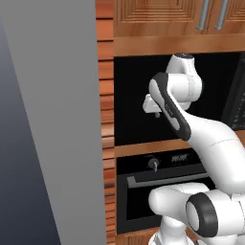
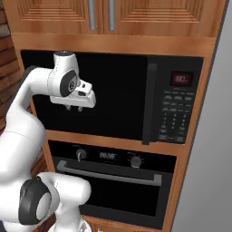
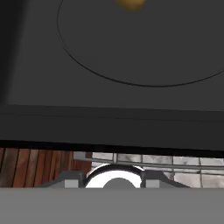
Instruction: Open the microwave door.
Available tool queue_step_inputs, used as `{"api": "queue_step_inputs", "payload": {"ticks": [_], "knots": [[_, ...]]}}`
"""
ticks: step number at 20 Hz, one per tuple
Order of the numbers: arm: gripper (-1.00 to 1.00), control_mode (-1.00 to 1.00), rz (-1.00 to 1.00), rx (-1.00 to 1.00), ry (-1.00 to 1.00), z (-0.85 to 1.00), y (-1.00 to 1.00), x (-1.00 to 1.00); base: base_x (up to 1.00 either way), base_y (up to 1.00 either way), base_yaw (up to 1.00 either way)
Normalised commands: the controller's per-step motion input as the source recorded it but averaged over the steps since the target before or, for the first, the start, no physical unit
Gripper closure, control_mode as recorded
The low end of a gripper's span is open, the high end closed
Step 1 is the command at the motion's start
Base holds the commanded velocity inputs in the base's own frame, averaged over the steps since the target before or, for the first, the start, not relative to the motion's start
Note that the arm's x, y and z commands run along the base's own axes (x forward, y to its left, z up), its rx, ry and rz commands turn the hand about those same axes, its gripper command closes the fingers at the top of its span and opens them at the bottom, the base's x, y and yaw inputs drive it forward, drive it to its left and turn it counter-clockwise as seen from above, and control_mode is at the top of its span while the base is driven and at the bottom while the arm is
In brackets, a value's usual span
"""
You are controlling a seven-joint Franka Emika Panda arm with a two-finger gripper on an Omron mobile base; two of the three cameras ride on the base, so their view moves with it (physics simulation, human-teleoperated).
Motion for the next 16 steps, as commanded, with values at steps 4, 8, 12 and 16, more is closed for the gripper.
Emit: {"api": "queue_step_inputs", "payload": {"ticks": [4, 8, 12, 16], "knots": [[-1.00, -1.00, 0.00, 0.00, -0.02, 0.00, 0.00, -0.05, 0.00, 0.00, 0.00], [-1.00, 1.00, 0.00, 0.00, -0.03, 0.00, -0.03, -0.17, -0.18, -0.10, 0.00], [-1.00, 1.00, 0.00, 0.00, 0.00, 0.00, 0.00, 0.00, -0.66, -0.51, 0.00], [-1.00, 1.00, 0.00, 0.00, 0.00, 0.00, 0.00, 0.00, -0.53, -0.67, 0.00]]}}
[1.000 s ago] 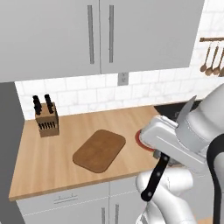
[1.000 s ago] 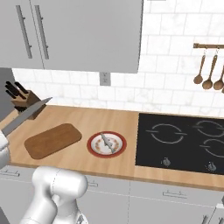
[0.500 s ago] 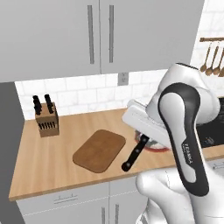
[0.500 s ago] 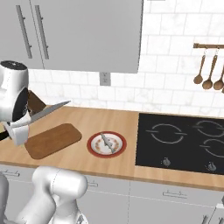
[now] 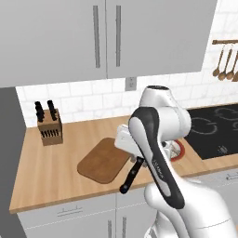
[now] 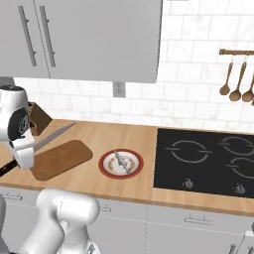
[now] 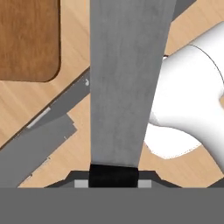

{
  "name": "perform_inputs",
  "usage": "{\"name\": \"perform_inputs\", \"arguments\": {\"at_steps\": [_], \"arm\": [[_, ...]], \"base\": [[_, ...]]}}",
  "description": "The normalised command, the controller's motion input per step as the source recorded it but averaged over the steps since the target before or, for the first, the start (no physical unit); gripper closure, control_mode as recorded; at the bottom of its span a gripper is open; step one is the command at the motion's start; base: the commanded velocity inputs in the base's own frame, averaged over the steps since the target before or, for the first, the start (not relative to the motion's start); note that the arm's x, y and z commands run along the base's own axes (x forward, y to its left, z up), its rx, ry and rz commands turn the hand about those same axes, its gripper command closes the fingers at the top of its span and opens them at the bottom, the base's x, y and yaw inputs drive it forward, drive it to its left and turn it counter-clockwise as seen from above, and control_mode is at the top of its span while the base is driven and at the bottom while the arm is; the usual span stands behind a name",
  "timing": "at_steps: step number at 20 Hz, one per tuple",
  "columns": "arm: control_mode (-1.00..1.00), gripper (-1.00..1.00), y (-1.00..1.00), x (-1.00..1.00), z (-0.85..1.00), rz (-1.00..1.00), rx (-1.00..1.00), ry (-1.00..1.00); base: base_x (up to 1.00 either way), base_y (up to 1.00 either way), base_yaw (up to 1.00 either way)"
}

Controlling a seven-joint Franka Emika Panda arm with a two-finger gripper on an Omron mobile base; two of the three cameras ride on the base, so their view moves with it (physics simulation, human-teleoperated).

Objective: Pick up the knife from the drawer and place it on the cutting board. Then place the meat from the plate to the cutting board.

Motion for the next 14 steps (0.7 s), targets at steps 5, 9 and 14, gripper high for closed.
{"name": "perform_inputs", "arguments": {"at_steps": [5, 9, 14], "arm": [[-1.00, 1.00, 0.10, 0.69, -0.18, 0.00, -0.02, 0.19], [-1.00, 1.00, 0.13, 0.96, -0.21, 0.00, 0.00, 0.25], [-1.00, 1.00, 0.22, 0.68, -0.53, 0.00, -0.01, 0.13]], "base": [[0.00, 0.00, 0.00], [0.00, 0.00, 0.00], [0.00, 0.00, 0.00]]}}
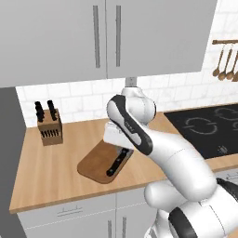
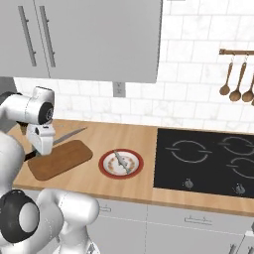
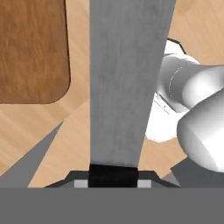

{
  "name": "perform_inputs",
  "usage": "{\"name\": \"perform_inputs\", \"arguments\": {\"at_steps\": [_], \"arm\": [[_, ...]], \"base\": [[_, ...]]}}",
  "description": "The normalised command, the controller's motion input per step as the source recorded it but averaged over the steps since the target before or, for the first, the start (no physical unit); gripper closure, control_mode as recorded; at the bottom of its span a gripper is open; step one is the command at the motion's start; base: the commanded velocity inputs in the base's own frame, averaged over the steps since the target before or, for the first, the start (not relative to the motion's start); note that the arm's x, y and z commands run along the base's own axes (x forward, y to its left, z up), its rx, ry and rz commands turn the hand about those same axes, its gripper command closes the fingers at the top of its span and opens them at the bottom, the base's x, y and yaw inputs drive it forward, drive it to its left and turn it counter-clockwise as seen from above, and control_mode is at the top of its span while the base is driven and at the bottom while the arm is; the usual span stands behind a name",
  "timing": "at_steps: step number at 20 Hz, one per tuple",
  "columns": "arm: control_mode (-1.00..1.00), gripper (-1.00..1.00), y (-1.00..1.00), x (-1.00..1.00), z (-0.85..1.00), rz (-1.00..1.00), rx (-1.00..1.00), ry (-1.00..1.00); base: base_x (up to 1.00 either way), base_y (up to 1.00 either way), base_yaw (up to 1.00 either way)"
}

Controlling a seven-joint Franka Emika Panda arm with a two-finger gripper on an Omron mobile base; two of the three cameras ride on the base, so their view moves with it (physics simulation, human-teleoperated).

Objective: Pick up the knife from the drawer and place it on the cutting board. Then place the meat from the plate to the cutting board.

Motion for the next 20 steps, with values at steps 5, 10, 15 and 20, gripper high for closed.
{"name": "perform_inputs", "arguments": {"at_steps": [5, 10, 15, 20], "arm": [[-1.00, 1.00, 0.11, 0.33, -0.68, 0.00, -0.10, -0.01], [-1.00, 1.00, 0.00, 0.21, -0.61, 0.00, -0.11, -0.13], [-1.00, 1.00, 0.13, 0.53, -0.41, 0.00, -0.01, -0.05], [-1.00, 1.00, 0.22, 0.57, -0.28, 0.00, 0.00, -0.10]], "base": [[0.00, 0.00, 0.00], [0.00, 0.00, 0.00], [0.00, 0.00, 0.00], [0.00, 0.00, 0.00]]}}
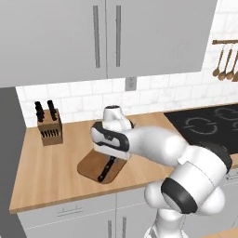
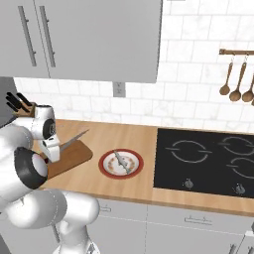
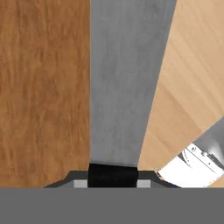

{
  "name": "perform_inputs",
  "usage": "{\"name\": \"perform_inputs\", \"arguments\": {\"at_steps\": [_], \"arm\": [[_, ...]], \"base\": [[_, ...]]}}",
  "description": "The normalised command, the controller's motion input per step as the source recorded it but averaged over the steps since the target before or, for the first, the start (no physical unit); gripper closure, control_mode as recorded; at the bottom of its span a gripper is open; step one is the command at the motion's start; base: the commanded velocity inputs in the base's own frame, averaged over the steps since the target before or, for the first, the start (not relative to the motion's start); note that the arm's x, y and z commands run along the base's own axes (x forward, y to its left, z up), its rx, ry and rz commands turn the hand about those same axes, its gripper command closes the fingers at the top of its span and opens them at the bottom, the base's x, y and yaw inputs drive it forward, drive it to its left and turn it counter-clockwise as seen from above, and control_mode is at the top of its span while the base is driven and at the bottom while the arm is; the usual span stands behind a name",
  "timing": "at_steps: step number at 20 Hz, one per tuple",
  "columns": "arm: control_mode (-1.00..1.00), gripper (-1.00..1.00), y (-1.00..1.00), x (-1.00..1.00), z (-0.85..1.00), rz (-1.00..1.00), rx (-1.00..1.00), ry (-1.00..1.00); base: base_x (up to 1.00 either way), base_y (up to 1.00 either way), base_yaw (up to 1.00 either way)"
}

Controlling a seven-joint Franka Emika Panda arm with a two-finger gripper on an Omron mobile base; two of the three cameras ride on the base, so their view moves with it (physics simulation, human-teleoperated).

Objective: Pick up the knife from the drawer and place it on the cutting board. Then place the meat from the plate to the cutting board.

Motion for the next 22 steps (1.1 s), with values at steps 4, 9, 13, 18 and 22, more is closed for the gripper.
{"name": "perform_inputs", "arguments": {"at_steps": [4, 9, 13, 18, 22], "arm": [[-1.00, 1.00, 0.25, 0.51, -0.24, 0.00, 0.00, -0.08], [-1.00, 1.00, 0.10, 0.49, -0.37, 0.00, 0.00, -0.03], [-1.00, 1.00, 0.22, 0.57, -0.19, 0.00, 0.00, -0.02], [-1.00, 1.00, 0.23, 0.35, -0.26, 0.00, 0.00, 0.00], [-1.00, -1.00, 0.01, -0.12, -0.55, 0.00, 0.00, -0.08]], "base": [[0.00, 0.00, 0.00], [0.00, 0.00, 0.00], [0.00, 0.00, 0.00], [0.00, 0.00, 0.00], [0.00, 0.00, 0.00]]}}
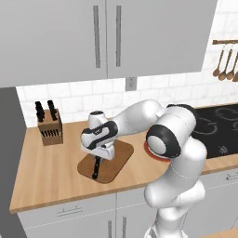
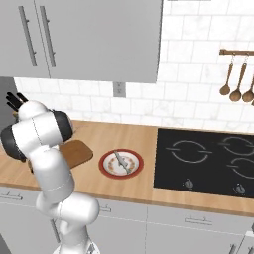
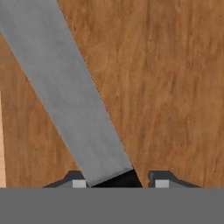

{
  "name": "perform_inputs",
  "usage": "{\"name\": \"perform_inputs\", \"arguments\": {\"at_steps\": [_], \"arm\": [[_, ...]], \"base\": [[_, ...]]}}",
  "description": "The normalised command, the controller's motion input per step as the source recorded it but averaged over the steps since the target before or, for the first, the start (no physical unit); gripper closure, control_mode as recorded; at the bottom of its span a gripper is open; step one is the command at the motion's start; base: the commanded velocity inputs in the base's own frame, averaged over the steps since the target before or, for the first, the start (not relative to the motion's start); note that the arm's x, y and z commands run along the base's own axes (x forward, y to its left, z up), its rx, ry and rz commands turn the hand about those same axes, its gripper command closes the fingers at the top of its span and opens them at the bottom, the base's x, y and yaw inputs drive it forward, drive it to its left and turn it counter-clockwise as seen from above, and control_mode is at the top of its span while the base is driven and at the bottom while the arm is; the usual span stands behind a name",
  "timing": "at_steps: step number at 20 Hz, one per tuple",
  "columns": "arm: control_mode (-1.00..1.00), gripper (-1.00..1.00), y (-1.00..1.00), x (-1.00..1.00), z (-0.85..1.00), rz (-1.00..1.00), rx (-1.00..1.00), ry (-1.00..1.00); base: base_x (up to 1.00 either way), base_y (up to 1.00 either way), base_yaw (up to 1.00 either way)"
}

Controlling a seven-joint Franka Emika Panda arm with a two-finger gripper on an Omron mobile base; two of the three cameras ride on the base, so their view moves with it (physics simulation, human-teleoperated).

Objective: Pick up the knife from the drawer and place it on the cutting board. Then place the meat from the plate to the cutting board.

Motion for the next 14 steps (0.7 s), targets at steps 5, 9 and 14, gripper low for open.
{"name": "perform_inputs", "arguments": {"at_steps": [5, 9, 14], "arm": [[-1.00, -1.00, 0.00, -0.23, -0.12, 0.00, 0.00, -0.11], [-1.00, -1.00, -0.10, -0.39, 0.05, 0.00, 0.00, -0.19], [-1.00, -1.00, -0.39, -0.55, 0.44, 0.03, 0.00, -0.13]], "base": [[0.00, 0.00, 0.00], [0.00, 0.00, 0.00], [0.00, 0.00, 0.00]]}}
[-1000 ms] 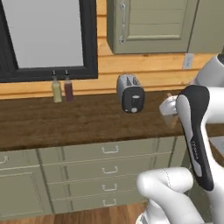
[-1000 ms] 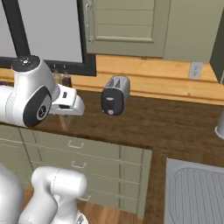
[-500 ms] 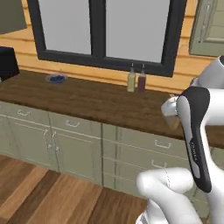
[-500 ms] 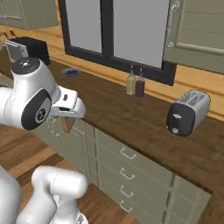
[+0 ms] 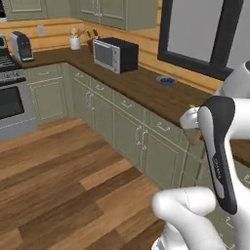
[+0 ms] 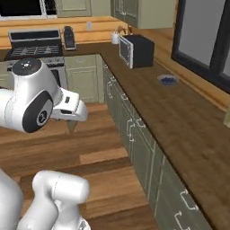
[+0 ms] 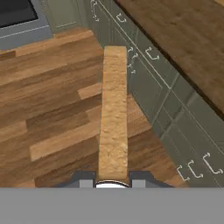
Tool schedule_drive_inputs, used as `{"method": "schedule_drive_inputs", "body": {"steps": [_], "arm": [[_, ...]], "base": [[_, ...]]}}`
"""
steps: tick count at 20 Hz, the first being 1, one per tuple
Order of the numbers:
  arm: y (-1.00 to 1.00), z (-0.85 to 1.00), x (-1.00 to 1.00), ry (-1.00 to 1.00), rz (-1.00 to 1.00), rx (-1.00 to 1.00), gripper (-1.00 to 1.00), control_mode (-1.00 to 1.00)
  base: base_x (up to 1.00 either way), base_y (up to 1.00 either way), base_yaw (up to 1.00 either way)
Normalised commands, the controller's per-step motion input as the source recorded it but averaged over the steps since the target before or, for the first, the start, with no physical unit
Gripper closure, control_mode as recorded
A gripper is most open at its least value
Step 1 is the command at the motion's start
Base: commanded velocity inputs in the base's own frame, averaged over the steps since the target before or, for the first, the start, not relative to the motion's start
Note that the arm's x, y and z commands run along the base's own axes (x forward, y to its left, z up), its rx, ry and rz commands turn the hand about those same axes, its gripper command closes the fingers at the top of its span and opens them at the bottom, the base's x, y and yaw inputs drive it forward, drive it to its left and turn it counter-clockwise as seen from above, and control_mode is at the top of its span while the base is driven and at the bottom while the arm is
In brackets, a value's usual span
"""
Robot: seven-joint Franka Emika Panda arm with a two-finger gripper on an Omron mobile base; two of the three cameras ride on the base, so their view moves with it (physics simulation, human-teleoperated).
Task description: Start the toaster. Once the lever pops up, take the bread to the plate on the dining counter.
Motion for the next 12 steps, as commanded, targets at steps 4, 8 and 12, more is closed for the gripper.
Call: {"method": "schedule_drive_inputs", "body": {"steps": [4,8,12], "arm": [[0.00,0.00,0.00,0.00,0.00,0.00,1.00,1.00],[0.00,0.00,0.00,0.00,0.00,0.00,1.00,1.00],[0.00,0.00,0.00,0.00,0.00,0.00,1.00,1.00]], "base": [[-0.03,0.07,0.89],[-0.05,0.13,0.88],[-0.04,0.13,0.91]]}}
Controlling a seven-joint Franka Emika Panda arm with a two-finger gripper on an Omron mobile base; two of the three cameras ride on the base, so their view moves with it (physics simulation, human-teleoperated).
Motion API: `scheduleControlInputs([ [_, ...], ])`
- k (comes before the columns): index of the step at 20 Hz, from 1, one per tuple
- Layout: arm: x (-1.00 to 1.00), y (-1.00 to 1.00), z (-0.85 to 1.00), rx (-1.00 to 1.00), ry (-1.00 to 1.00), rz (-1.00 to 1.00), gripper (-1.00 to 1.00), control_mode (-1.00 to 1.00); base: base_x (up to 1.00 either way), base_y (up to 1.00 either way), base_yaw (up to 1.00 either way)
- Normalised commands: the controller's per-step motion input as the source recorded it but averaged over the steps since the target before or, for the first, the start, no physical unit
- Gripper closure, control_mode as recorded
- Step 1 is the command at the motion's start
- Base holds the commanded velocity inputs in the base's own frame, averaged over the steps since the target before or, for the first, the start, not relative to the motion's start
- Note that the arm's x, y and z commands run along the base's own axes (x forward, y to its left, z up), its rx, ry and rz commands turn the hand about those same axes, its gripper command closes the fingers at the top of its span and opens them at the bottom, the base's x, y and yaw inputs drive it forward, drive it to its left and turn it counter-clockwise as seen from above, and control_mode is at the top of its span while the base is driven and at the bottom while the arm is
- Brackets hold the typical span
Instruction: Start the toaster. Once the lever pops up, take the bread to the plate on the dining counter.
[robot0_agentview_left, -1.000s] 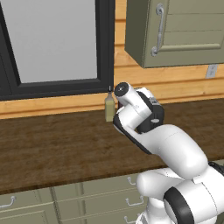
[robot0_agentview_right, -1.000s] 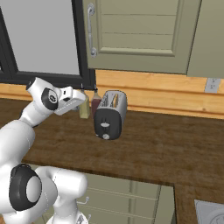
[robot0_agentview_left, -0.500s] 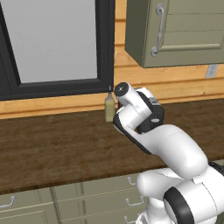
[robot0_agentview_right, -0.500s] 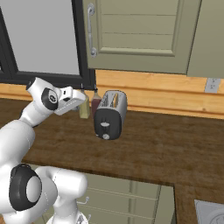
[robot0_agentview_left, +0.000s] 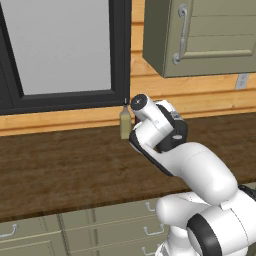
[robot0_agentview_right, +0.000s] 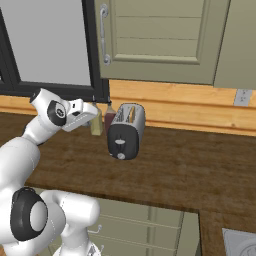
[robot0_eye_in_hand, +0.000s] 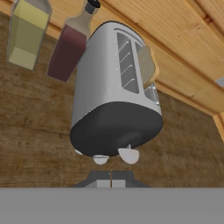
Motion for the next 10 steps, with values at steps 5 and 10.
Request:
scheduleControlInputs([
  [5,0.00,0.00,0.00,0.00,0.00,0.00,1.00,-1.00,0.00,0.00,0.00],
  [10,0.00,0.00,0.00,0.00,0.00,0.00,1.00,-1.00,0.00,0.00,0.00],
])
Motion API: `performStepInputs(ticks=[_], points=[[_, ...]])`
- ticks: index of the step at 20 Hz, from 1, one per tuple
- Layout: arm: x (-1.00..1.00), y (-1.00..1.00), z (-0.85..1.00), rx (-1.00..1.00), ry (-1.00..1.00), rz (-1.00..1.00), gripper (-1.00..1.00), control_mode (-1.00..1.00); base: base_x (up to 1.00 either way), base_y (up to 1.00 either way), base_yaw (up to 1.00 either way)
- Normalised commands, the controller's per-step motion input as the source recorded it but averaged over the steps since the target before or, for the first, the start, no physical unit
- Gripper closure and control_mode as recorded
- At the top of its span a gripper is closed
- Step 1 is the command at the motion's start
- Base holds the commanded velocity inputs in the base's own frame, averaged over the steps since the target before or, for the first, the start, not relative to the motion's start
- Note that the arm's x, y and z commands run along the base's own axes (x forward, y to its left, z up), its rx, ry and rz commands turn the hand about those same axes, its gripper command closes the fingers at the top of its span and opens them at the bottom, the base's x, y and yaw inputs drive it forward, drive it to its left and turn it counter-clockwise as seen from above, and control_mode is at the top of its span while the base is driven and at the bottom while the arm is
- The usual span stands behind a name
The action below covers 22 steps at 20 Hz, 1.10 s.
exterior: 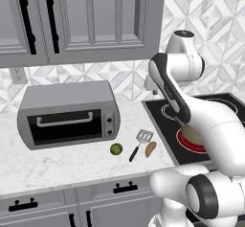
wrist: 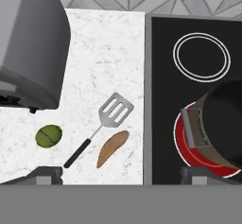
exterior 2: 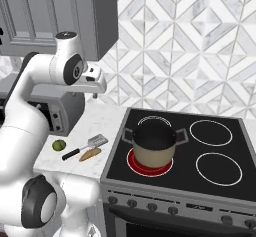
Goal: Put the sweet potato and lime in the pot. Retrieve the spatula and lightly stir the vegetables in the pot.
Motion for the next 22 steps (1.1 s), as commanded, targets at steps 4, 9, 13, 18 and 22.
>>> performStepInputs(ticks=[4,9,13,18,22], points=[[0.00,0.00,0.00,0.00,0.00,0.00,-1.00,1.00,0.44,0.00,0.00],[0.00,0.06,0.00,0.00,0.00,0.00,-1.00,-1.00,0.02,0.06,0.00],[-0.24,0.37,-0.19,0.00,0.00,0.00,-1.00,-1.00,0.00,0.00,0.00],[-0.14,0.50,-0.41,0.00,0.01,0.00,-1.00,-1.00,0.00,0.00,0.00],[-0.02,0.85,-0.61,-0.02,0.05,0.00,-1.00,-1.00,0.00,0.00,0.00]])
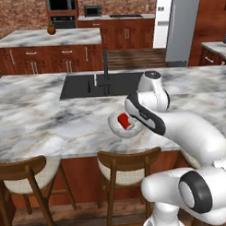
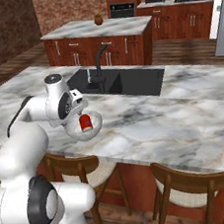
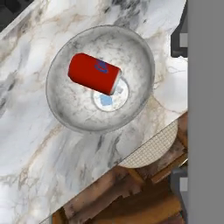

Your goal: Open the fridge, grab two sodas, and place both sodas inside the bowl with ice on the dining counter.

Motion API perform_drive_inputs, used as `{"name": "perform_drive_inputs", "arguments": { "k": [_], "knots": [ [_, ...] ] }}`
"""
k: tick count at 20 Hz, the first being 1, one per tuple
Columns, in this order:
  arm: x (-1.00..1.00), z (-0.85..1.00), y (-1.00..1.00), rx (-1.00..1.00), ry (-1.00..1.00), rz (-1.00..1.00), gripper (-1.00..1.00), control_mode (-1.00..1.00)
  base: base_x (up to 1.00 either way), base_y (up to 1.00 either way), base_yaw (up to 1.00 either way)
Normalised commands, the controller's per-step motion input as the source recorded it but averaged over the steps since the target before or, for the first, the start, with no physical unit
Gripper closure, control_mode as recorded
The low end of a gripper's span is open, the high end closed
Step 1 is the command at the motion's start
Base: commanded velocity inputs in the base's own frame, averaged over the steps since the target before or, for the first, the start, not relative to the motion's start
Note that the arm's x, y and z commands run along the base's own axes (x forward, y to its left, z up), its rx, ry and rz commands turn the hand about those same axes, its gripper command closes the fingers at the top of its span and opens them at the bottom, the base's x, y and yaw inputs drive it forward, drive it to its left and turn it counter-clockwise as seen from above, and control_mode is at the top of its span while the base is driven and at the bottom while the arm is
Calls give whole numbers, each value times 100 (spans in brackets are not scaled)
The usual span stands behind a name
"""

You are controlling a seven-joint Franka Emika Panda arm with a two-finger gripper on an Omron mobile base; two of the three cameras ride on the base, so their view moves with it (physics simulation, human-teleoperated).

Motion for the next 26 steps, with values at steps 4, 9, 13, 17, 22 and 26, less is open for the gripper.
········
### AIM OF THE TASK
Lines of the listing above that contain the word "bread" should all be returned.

### SOLUTION TO THE EXERCISE
Task description: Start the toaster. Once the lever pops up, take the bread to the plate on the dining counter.
Instruction: Start the toaster. Once the lever pops up, take the bread to the plate on the dining counter.

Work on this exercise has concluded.